Llegamos ahora al tercer tipo de traducción que propongo: la escrita, o sea, la traducción propiamente dicha, en la acepción estricta definida más arriba. Para que ésta sea provechosa, debe destacarse su carácter de ejercicio literario. Es un ejercicio de castellano tanto o más que uno de latín, en el que se advertirán los resultados obtenidos no sólo en nuestra clase, sino en todas las de letras. En un país como Francia, de tan honda tradición humanística, la versión escrita es considerada como el más precioso de los [34] instrumentos creados por la metodología de las lenguas clásicas, hasta el punto de que ella sola bastaría para justificar la presencia de éstas en los planes de enseñanza. La solución de las dificultades gramaticales es aquí lo secundario; puede incluso utilizarse algún texto ya traducido en las clases orales. En muchos casos no será posible imponer este ejercicio a la totalidad del curso; puede limitarse a la parte más aventajada de la clase, por ejemplo, a su tercio superior, introduciendo un principio de emulación. Todo ello dirigido a destacar el carácter de elaboración original que posee este trabajo, análogo a los de redacción habituales en las clases de literatura. Cada frase se presenta como un complejo de múltiples factores. No sólo hay que reproducir el sentido, sino conservar en lo posible los efectos estilísticos, las imágenes (ya estén desarrolladas o en forma embrionaria, implícitas, dentro de una sola al abra), atender a las sugestiones que cada vocablo despertaba en el lector antiguo, a las alusiones ocultas entre líneas, al orden de importancia no lógico, sino, por decirlo así, dramático, en que se presentan las ideas y que se refleja en el orden de las palabras… Y como salvar todos estos elementos y reproducirlos en la frase castellana será, en la mayoría de los casos, imposible, habrá que elegir entre ellos atendiendo a su importancia, sacrificando lo que se crea secundario si así es preciso para conservar lo principal.
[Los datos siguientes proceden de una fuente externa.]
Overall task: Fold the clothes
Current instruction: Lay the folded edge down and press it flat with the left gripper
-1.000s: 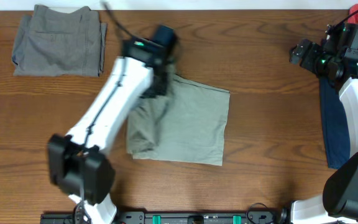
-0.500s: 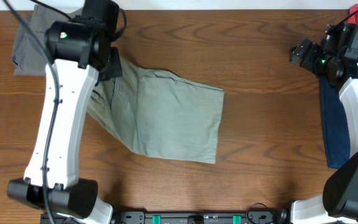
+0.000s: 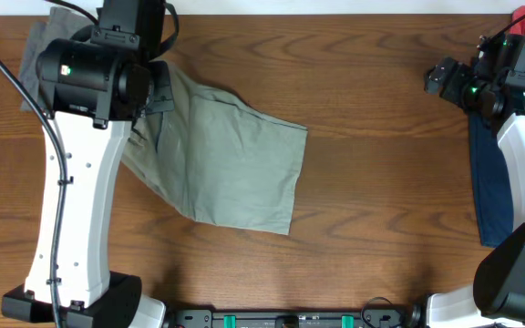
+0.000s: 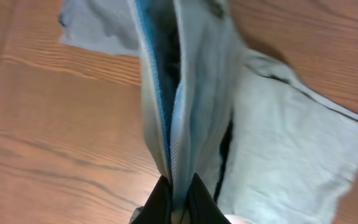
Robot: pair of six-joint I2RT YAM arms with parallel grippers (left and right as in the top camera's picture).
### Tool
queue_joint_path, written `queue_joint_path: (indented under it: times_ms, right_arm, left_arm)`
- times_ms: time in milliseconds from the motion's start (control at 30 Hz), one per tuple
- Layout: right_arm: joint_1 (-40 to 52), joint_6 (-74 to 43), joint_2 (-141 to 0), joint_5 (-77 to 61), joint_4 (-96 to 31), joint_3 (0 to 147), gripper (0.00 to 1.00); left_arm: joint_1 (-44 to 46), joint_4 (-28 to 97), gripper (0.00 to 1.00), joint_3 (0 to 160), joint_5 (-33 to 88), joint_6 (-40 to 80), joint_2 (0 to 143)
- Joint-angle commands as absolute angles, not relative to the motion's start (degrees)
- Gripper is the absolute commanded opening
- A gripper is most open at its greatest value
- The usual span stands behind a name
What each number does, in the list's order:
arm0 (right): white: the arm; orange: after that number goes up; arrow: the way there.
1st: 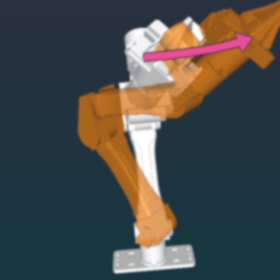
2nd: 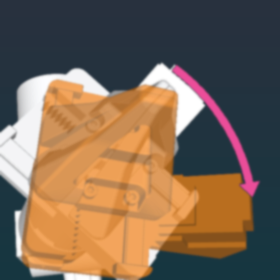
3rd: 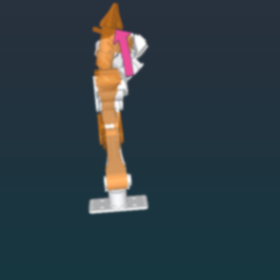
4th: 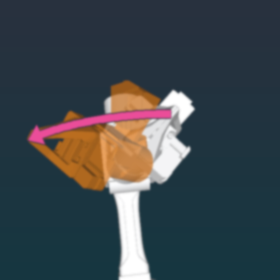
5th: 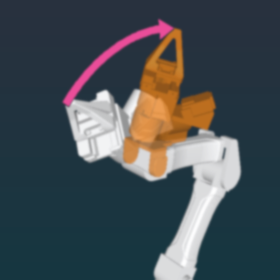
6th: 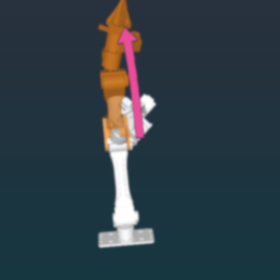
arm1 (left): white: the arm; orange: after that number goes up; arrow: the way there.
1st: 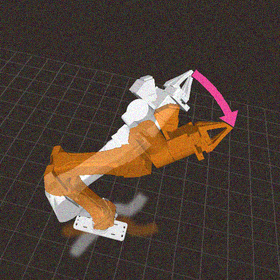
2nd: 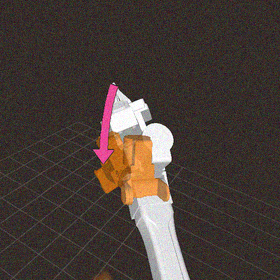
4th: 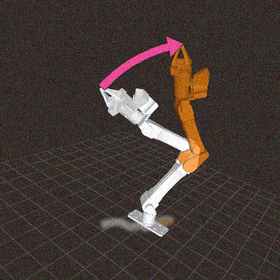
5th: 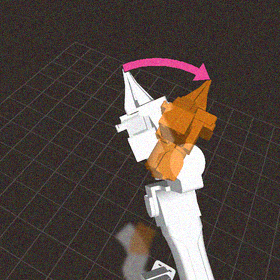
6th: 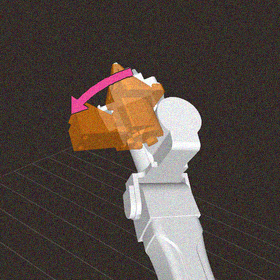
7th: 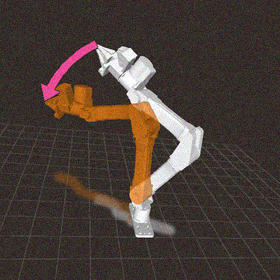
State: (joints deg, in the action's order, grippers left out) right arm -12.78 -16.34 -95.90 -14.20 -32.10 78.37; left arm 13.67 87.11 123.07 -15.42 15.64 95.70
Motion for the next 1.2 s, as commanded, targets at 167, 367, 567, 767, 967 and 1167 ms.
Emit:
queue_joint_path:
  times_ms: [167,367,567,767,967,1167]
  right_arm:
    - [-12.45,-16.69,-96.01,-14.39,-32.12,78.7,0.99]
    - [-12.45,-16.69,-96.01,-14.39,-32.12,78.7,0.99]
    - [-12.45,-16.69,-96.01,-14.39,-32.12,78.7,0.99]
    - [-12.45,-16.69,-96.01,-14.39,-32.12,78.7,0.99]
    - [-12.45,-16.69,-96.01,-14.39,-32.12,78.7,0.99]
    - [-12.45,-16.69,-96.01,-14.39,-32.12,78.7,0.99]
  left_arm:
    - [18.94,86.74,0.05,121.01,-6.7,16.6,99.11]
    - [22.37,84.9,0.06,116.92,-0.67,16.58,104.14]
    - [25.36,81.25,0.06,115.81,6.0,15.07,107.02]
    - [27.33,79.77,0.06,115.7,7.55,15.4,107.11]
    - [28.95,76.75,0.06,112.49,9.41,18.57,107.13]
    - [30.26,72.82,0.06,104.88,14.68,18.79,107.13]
La noción de «fidelidad», que debe presidir toda traducción, cobra así una gran complejidad, pues deja de ser fidelidad exclusiva al sentido para convertirse en fidelidad a los valores poéticos, estilísticos y emocionales del original. Es muy instructiva, a este propósito, la consulta de traducciones impresas, que, hecha abiertamente y a base de discutir las soluciones dadas, lejos de limitar el trabajo personal, muchas veces lo estimula. Este es el ejercicio adecuado para estudiar las peculiaridades de géneros y estilos; su reproducción en castellano es, de hecho, el primordial objetivo de la traducción escrita.
[35] Para terminar, quisiera dedicar unas palabras a un ejercicio francamente pasado de moda: la retroversión, Desde el momento en que el latín dejó de ser cultivado como lengua hablada o escrita, la traducción inversa había de decaer fatalmente. De hecho, está abandonada, o lo está siendo, en todos los países. Y, no obstante, es indiscutible su utilidad, siempre que no se tome como un fin en sí misma. Yo creo adecuado conservarla como ejercicio de control. Su lugar estaría, aunque parezca extraño, en los primeros grados, en los que importa fijar nociones elementales, como el uso de los casos y las construcciones fundamentales, oración de infinitivo, construcciones de participio, etc. En todo caso, los ejercicios consistirán, o en versiones sencillas, cuya preparación no suponga una excesiva pérdida de tiempo, o en frases destinadas sólo a practicar sobre las particularidades morfológicas y sintácticas.